Exercise brief -
Transcribe every line of the records verbatim.
━━━━━━━━━━━━━━━━
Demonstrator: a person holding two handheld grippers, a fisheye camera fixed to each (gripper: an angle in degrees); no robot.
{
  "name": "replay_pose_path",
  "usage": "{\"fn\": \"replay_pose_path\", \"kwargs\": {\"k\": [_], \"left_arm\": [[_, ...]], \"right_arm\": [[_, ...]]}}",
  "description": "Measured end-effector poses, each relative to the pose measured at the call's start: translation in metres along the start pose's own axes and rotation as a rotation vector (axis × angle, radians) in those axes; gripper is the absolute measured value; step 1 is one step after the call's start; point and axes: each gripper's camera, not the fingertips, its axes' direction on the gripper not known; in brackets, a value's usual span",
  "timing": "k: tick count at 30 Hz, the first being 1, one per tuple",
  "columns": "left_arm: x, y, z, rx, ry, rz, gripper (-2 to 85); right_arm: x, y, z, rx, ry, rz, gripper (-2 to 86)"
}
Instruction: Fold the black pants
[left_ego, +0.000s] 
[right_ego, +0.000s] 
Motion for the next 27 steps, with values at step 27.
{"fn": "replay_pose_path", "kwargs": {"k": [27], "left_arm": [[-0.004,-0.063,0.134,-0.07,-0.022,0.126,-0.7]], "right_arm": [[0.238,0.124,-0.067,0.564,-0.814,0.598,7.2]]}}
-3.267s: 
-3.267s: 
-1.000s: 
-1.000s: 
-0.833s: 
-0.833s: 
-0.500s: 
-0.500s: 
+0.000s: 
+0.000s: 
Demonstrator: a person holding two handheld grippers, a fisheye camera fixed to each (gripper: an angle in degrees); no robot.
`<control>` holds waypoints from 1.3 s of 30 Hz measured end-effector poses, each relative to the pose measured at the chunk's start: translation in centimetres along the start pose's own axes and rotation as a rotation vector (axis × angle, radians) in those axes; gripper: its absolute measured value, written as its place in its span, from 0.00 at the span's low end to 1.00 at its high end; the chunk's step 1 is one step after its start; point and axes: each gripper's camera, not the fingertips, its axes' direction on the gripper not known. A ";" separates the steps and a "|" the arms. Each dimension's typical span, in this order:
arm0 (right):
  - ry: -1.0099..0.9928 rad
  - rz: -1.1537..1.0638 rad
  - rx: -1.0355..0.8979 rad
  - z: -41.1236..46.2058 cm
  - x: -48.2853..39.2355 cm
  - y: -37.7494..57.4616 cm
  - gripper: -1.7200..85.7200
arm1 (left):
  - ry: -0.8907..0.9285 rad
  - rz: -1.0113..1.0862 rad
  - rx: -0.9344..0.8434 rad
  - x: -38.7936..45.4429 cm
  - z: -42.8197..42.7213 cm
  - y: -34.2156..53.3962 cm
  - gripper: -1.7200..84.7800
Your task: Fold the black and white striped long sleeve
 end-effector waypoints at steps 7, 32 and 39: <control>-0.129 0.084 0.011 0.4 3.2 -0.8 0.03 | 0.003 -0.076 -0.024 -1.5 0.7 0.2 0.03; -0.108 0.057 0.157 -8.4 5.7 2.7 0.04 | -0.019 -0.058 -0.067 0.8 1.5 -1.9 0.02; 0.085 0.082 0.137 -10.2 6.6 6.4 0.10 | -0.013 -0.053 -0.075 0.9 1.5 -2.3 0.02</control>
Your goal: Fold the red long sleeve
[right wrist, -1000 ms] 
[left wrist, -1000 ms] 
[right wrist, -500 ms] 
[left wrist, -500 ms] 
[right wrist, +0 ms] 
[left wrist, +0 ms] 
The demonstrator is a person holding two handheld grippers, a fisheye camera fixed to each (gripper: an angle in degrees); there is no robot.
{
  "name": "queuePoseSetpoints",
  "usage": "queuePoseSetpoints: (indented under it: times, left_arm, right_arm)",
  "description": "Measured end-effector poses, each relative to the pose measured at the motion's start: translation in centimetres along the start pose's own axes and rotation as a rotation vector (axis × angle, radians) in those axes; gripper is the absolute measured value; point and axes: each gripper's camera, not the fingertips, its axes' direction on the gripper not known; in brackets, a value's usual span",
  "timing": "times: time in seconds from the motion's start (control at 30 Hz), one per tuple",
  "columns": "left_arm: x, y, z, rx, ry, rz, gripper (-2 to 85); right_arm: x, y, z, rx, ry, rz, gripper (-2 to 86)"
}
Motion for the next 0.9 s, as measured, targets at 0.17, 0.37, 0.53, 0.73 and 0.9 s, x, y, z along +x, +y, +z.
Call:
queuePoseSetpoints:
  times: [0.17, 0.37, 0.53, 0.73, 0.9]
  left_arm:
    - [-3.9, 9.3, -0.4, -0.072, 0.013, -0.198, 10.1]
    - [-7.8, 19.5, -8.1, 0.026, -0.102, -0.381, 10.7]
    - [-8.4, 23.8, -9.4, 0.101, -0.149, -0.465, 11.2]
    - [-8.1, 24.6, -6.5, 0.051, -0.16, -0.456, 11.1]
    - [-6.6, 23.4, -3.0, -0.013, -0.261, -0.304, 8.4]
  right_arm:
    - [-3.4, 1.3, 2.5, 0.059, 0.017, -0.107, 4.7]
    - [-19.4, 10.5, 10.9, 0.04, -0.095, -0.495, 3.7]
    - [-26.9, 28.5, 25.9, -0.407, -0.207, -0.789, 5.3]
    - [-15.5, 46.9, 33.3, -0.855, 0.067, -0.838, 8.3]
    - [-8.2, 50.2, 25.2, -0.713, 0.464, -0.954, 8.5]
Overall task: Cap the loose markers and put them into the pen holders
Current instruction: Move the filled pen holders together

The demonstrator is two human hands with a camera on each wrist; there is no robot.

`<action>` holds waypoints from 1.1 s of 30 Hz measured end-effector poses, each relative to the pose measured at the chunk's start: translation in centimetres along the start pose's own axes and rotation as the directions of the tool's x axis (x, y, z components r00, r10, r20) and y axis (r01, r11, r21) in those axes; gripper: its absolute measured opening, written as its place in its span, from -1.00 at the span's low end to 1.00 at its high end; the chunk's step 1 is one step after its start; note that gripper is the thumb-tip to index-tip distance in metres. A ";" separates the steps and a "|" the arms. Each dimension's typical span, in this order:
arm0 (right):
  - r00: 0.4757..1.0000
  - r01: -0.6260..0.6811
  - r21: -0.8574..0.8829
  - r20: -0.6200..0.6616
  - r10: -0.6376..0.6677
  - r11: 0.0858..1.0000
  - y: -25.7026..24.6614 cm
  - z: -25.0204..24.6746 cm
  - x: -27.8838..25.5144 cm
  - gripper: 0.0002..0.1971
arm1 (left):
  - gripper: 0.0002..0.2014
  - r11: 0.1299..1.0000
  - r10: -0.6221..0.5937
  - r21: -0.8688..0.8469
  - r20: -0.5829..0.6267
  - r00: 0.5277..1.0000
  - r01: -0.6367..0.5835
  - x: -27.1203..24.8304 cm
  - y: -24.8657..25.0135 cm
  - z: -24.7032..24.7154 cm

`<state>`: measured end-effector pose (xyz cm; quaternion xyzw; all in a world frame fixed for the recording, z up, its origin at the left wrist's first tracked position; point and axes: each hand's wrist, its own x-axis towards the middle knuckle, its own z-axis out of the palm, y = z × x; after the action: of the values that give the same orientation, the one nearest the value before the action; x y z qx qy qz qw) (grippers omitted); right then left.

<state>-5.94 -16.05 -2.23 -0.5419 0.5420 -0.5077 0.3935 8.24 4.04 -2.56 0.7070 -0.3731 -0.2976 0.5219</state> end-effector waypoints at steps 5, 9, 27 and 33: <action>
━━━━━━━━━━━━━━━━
Solution below -
Demonstrator: a person holding two handheld grippers, a fisheye camera fixed to each (gripper: an angle in degrees); no robot.
{
  "name": "replay_pose_path",
  "usage": "{\"fn\": \"replay_pose_path\", \"kwargs\": {\"k\": [_], \"left_arm\": [[_, ...]], \"right_arm\": [[_, ...]]}}",
  "description": "Measured end-effector poses, each relative to the pose measured at the call's start: translation in metres along the start pose's own axes and rotation as a rotation vector (axis × angle, radians) in those axes; gripper is the absolute measured value; step 1 is one step after the call's start; point and axes: each gripper's camera, not the fingertips, its axes' direction on the gripper not known; in brackets, a value's usual span",
  "timing": "k: tick count at 30 Hz, the first being 1, one per tuple",
  "columns": "left_arm: x, y, z, rx, ry, rz, gripper (-2 to 85); right_arm: x, y, z, rx, ry, rz, gripper (-2 to 86)"
}
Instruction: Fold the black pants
[left_ego, +0.000s] 
[right_ego, +0.000s] 
Motion for the next 27 steps, with values at step 27.
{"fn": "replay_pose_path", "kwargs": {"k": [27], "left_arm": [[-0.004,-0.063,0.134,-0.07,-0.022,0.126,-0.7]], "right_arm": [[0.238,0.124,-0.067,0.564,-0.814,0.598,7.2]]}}
-3.267s: 
-3.267s: 
-1.000s: 
-1.000s: 
-0.833s: 
-0.833s: 
-0.500s: 
-0.500s: 
+0.000s: 
+0.000s: 
Demonstrator: a person holding two handheld grippers, a fisheye camera fixed to each (gripper: an angle in degrees); no robot.
`<control>` holds waypoints from 1.3 s of 30 Hz measured end-effector poses, each relative to the pose measured at the chunk's start: translation in centimetres along the start pose's own axes and rotation as a rotation vector (axis × angle, radians) in those axes; gripper: its absolute measured value, written as its place in its span, from 0.00 at the span's low end to 1.00 at its high end; the chunk's step 1 is one step after its start; point and axes: each gripper's camera, not the fingertips, its axes' direction on the gripper not known. A ";" separates the steps and a "|" the arms. Each dimension's typical span, in this order:
arm0 (right):
  - ry: -1.0099..0.9928 rad
  - rz: -1.1537..1.0638 rad
  - rx: -1.0355..0.8979 rad
  - z: -41.1236..46.2058 cm
  - x: -48.2853..39.2355 cm
  - y: -37.7494..57.4616 cm
  - gripper: -1.7200..85.7200
arm1 (left):
  - ry: -0.8907..0.9285 rad
  - rz: -1.0113..1.0862 rad
  - rx: -0.9344..0.8434 rad
  - x: -38.7936..45.4429 cm
  - z: -42.8197..42.7213 cm
  - y: -34.2156..53.3962 cm
  - gripper: -1.7200..84.7800
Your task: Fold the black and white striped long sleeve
 end-effector waypoints at steps 7, 32 and 39: <control>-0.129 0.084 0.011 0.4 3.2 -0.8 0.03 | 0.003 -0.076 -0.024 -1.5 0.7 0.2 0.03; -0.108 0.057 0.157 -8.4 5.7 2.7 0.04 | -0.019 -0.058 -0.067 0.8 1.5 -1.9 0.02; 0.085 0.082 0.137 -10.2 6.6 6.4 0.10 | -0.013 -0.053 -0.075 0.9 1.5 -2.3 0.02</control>
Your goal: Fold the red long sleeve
[right wrist, -1000 ms] 
[left wrist, -1000 ms] 
[right wrist, -500 ms] 
[left wrist, -500 ms] 
[right wrist, +0 ms] 
[left wrist, +0 ms] 
The demonstrator is a person holding two handheld grippers, a fisheye camera fixed to each (gripper: an angle in degrees); there is no robot.
{
  "name": "queuePoseSetpoints",
  "usage": "queuePoseSetpoints: (indented under it: times, left_arm, right_arm)",
  "description": "Measured end-effector poses, each relative to the pose measured at the motion's start: translation in centimetres along the start pose's own axes and rotation as a rotation vector (axis × angle, radians) in those axes; gripper is the absolute measured value; point and axes: each gripper's camera, not the fingertips, its axes' direction on the gripper not known; in brackets, a value's usual span",
  "timing": "times: time in seconds from the motion's start (control at 30 Hz), one per tuple",
  "columns": "left_arm: x, y, z, rx, ry, rz, gripper (-2 to 85); right_arm: x, y, z, rx, ry, rz, gripper (-2 to 86)"
}
Motion for the next 0.9 s, as measured, targets at 0.17, 0.37, 0.53, 0.73 and 0.9 s, x, y, z along +x, +y, +z.
Call:
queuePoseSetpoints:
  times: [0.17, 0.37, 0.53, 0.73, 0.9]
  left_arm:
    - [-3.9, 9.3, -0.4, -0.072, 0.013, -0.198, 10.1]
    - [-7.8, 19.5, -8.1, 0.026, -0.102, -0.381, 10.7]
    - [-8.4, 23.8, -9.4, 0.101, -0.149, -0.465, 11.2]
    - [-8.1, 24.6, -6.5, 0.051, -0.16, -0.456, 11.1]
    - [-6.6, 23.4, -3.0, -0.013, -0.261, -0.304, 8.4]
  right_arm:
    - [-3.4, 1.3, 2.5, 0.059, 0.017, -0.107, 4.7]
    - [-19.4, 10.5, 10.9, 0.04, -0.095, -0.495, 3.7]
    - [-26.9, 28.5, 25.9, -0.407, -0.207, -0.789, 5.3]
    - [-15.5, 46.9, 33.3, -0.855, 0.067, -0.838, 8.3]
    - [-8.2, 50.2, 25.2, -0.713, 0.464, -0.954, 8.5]
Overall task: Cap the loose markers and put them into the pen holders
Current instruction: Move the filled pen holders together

The demonstrator is two human hands with a camera on each wrist; there is no robot.

`<action>` holds waypoints from 1.1 s of 30 Hz measured end-effector poses, each relative to the pose measured at the chunk's start: translation in centimetres along the start pose's own axes and rotation as the directions of the tool's x axis (x, y, z components r00, r10, r20) and y axis (r01, r11, r21) in those axes; gripper: its absolute measured opening, written as its place in its span, from -1.00 at the span's low end to 1.00 at its high end; the chunk's step 1 is one step after its start; note that gripper is the thumb-tip to index-tip distance in metres. A ";" separates the steps and a "|" the arms. Each dimension's typical span, in this order:
arm0 (right):
  - r00: 0.4757..1.0000
  - r01: -0.6260..0.6811
  - r21: -0.8574..0.8829
  - r20: -0.6200..0.6616
  - r10: -0.6376..0.6677
  - r11: 0.0858..1.0000
  - y: -25.7026..24.6614 cm
  - z: -25.0204..24.6746 cm
  - x: -27.8838..25.5144 cm
  - gripper: 0.0002..0.1971
arm1 (left):
  - gripper: 0.0002..0.2014
  - r11: 0.1299..1.0000
  - r10: -0.6221..0.5937
  - r21: -0.8688..0.8469
  - r20: -0.5829..0.6267
  - r00: 0.5277..1.0000
  - r01: -0.6367..0.5835
  - x: -27.1203..24.8304 cm
  - y: -24.8657..25.0135 cm
  - z: -24.7032..24.7154 cm

`<state>`: measured end-effector pose (xyz cm; quaternion xyzw; all in a world frame fixed for the recording, z up, its origin at the left wrist's first tracked position; point and axes: each hand's wrist, its own x-axis towards the middle knuckle, its own z-axis out of the palm, y = z × x; after the action: of the values that give the same orientation, the one nearest the value before the action; x y z qx qy qz qw) (grippers omitted); right then left.

<state>-5.94 -16.05 -2.23 -0.5419 0.5420 -0.5077 0.3935 8.24 4.04 -2.56 0.7070 -0.3731 -0.2976 0.5219</state> end-effector waypoints at steps 5, 9, 27 and 33: <action>

The required output has been given in full.